Building on the suburban fringes is no longer the only or best way forward. NSW should build more homes closer to the CBD, as these areas offer the richest collection of job opportunities and leverage off already-built infrastructure and amenities that can be more easily expanded.

Apartment excess pricing percent of sale price

Realistically, if the planning framework is amended to favour higher density around the CBD, these homes will initially be occupied by high-income families. These families will leave behind high-quality houses when they relocate that can then be occupied by middle-income families. In turn, the middle-income families leave behind a home that can be occupied by lower-income families. This process continues until all the moving-chains are exhausted, often at the bottom tail of the income distribution.

In this regard, the Commission gives the following hypothetical: A couple might like to live in Newtown but if little new housing is built there, they might compromise by living in Ashfield, further from the CBD. This means another lower-income family is squeezed out from Ashfield to say, Burwood, and so on. The upshot is that building more in Newtown improves affordability locally in Ashfield and Burwood, as well as most other locations that families consider as reasonable alternatives.
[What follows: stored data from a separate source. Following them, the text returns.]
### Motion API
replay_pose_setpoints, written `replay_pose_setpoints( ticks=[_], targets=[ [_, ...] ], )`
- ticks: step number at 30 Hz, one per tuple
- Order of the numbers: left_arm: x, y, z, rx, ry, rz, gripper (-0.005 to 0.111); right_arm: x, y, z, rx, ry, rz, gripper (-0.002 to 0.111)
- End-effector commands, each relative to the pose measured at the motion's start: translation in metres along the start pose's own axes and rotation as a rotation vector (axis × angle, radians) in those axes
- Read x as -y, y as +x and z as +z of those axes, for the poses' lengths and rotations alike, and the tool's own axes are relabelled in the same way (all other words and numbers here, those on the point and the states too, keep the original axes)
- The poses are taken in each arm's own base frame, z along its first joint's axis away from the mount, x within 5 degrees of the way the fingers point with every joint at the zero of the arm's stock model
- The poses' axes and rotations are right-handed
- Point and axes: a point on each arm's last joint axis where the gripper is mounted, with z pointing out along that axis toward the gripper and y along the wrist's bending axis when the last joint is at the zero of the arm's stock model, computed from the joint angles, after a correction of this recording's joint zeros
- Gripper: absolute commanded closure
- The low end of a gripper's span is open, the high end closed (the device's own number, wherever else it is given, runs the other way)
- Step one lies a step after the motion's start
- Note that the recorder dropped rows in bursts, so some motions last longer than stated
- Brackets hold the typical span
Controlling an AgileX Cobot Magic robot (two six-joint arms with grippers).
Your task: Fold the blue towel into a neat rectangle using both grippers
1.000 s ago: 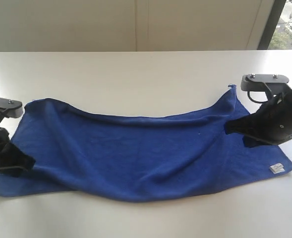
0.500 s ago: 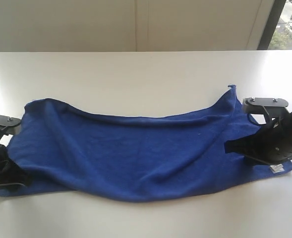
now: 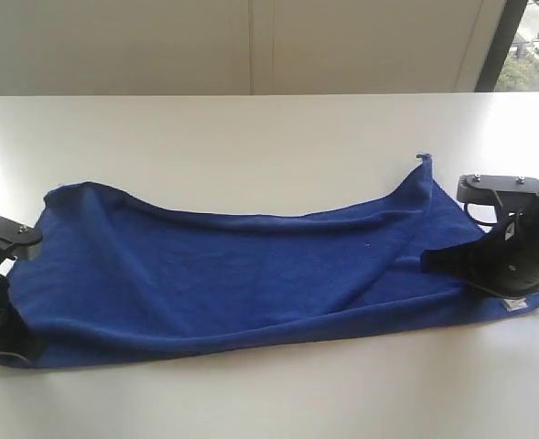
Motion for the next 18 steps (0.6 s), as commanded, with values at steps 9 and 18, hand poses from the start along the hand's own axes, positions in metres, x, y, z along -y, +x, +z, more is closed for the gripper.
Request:
replay_pose_setpoints(
  ticks=[9,18],
  targets=[
    [0.002,0.006,-0.006,-0.193,0.055,0.041,0.107,0.006,0.010,-0.013,-0.064,0.039,-0.011,0.108],
    [0.001,-0.019,-0.047,-0.111,0.070,0.032,0.107,-0.004,-0.007,-0.067,0.167,-0.019,-0.027,0.108]
  ],
)
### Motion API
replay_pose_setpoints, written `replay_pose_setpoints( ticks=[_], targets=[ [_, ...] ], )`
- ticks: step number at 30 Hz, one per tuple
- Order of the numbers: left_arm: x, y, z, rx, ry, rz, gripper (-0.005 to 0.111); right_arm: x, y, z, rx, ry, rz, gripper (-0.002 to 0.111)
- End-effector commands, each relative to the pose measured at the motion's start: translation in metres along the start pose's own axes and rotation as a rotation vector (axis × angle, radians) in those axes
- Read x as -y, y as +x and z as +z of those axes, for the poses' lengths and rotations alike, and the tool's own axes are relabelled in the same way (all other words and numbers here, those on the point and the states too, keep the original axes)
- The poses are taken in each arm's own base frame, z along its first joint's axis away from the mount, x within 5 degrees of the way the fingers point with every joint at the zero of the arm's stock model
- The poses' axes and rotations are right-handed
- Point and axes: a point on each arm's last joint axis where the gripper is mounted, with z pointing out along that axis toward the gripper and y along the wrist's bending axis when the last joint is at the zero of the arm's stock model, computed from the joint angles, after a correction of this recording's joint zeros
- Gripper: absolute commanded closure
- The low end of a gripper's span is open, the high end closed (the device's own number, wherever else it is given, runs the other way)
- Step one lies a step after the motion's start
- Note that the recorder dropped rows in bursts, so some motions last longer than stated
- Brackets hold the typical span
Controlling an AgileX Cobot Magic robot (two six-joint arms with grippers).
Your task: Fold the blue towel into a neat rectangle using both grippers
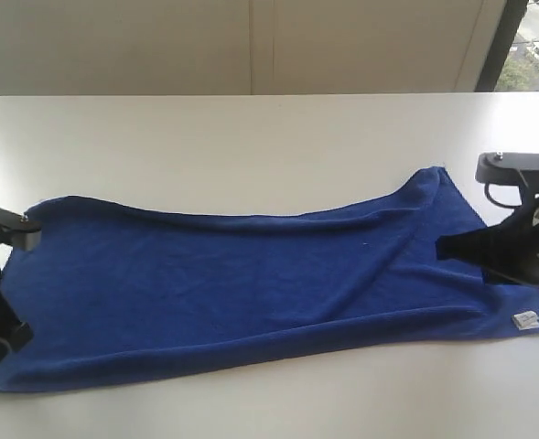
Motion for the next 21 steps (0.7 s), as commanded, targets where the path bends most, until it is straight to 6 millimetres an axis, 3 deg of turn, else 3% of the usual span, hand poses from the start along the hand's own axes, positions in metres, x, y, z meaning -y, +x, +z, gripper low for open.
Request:
replay_pose_setpoints(
  ticks=[1,5,9,13,15,21],
  targets=[
    [0.002,-0.006,-0.028,0.095,-0.014,0.000,0.107,-0.003,-0.013,-0.021,0.097,-0.020,-0.010,0.108],
    [-0.006,-0.027,-0.048,0.391,-0.128,-0.052,0.107,-0.008,-0.041,-0.030,0.229,-0.048,-0.014,0.108],
    [-0.015,-0.046,-0.043,0.531,-0.171,-0.112,0.107,-0.010,-0.061,-0.022,0.269,-0.054,-0.008,0.108],
    [-0.028,-0.074,-0.017,0.493,-0.160,-0.141,0.107,-0.002,-0.096,0.014,0.226,-0.024,0.033,0.108],
    [-0.039,-0.091,-0.014,0.526,-0.172,-0.167,0.107,0.000,-0.108,0.030,0.194,-0.011,0.019,0.108],
    [-0.064,-0.113,-0.005,0.553,-0.185,-0.241,0.107,-0.002,-0.123,0.060,0.165,-0.005,0.004,0.108]
  ],
)
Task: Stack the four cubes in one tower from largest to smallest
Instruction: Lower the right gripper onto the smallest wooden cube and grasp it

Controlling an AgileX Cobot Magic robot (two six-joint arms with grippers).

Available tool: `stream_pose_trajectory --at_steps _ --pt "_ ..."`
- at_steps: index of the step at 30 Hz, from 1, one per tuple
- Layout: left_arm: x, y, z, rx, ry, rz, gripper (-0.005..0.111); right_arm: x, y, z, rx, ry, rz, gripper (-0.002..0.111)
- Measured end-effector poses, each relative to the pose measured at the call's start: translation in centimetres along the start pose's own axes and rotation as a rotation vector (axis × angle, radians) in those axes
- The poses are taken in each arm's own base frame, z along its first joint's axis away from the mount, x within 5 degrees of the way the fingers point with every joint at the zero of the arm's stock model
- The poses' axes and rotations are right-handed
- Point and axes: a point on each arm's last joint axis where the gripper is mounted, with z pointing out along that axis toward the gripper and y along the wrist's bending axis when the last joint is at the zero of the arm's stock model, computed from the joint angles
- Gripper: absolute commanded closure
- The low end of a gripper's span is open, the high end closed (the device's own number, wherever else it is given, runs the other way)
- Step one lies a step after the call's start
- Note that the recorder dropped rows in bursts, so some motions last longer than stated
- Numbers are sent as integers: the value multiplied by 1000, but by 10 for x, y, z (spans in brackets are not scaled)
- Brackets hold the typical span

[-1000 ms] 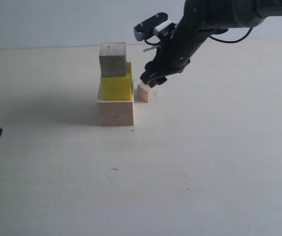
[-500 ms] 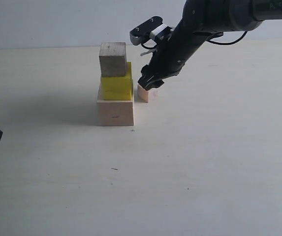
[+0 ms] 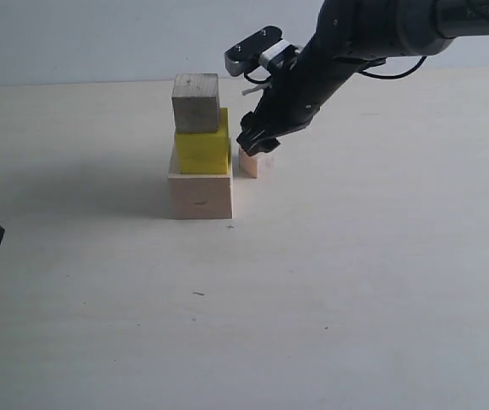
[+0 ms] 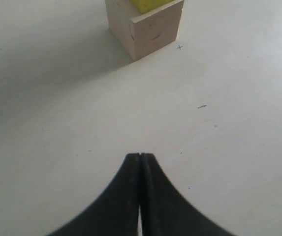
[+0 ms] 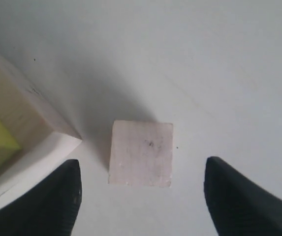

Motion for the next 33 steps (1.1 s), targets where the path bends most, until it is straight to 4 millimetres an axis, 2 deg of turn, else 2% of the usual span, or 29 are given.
stream_pose_trajectory --at_steps 15,17,19,27,28,33 --pt "0 0 0 0 0 0 107 13 0 27 -21 42 28 41" --pt "0 0 0 0 0 0 107 13 0 28 -20 39 30 43" --pt "0 0 0 0 0 0 107 13 0 28 -19 35 31 51" --pt "0 0 0 0 0 0 107 13 1 27 -28 45 33 105" --pt "0 0 0 0 0 0 107 13 1 25 -33 50 32 108" --pt "0 0 0 0 0 0 107 9 1 8 -20 71 -9 108"
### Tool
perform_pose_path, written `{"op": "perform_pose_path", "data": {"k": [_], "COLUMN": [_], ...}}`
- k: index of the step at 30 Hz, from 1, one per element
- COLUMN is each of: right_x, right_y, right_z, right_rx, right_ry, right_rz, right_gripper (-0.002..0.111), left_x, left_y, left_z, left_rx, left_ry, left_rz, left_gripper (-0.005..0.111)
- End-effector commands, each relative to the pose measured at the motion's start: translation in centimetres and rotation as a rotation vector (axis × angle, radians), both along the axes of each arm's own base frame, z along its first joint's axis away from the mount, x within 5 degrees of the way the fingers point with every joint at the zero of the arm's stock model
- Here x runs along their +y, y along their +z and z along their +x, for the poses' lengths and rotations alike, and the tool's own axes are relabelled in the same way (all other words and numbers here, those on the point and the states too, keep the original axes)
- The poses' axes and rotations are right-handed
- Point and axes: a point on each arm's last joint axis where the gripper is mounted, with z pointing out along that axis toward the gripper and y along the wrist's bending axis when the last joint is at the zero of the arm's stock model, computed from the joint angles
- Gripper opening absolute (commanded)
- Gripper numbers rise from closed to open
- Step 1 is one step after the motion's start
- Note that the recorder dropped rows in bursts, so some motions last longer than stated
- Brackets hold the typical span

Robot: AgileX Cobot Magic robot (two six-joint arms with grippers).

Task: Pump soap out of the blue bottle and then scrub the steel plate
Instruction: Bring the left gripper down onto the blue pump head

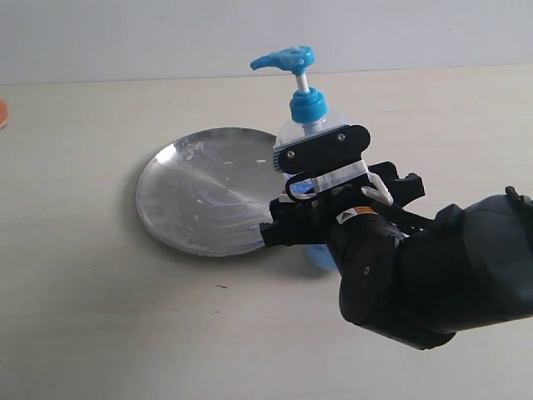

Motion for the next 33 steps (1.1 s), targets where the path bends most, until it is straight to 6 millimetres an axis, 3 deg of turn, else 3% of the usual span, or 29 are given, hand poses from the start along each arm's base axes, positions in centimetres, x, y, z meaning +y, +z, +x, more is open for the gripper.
{"op": "perform_pose_path", "data": {"k": [1,12,17,22,26,33], "right_x": [0.1,0.1,0.0,-0.1,-0.2,-0.3], "right_y": [0.7,0.7,0.6,0.6,0.6,0.5], "right_z": [0.3,0.3,0.3,0.3,0.3,0.3], "right_rx": [-0.068,-0.069,-0.062,-0.057,-0.051,-0.047], "right_ry": [0.003,0.021,0.010,0.003,-0.007,-0.007], "right_rz": [-0.008,-0.039,-0.048,-0.056,-0.058,-0.077], "right_gripper": [0.000,0.000,0.000,0.000,0.000,0.000], "left_x": [-2.0,-5.1,-7.2,-10.2,-12.3,-14.7], "left_y": [1.4,6.8,8.0,7.9,6.8,5.2], "left_z": [3.2,9.0,10.7,11.7,12.5,13.0], "left_rx": [0.075,0.040,0.032,0.034,0.050,0.075], "left_ry": [-0.119,-0.309,-0.386,-0.486,-0.549,-0.607], "left_rz": [-0.064,-0.230,-0.240,-0.215,-0.184,-0.176], "left_gripper": [0.000,0.000,0.000,0.000,0.000,0.000]}}
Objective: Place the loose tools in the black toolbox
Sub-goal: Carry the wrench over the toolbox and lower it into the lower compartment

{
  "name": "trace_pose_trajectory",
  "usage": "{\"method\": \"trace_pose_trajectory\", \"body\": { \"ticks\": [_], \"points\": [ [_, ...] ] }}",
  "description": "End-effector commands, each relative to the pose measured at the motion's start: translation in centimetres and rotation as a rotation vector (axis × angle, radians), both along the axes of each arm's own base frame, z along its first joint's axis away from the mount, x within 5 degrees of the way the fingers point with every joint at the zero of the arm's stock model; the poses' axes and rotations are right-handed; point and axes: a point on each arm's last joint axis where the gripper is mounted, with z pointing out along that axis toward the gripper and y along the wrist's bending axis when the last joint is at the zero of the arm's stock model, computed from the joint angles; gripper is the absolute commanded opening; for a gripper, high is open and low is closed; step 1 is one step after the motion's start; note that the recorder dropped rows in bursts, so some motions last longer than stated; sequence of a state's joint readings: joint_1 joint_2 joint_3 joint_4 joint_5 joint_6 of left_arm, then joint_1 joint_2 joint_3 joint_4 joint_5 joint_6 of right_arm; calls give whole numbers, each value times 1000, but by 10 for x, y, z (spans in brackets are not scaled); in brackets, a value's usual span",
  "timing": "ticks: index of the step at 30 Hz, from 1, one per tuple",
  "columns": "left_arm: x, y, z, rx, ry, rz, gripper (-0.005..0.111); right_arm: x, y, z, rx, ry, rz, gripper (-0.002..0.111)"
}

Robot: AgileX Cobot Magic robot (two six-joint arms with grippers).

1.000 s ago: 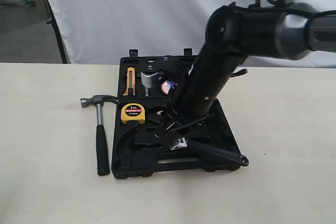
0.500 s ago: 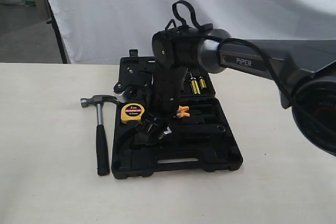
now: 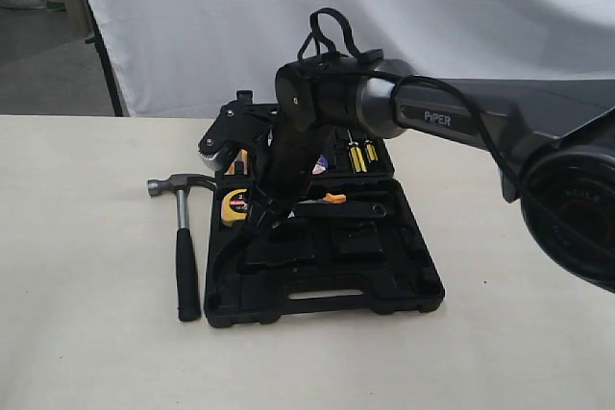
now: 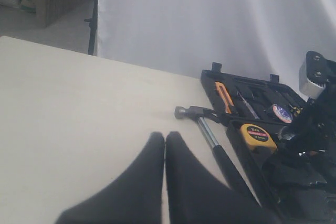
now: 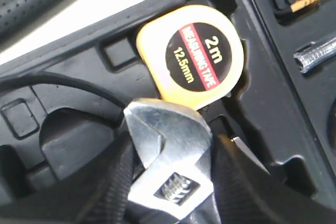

With fewer than 20% of new dwellings being built within 10km of the CBD between 2016 and 2021, the inner ring of the city is where unmet demand is the greatest.

Past strategic plans for Greater Sydney, including the most recent ‘A Metropolis of Three Cities’ have made it an explicit objective to prioritise growth outside of the existing, highly productive economic centres.

The major advantage of apartments is their ability to create more diverse housing with the same locational benefits without using additional land.

Medium density-housing in central Sydney where land is increasingly scarce is not an efficient use of space. It is much more expensive to produce housing for a given number of people with medium density townhouses than with apartment buildings.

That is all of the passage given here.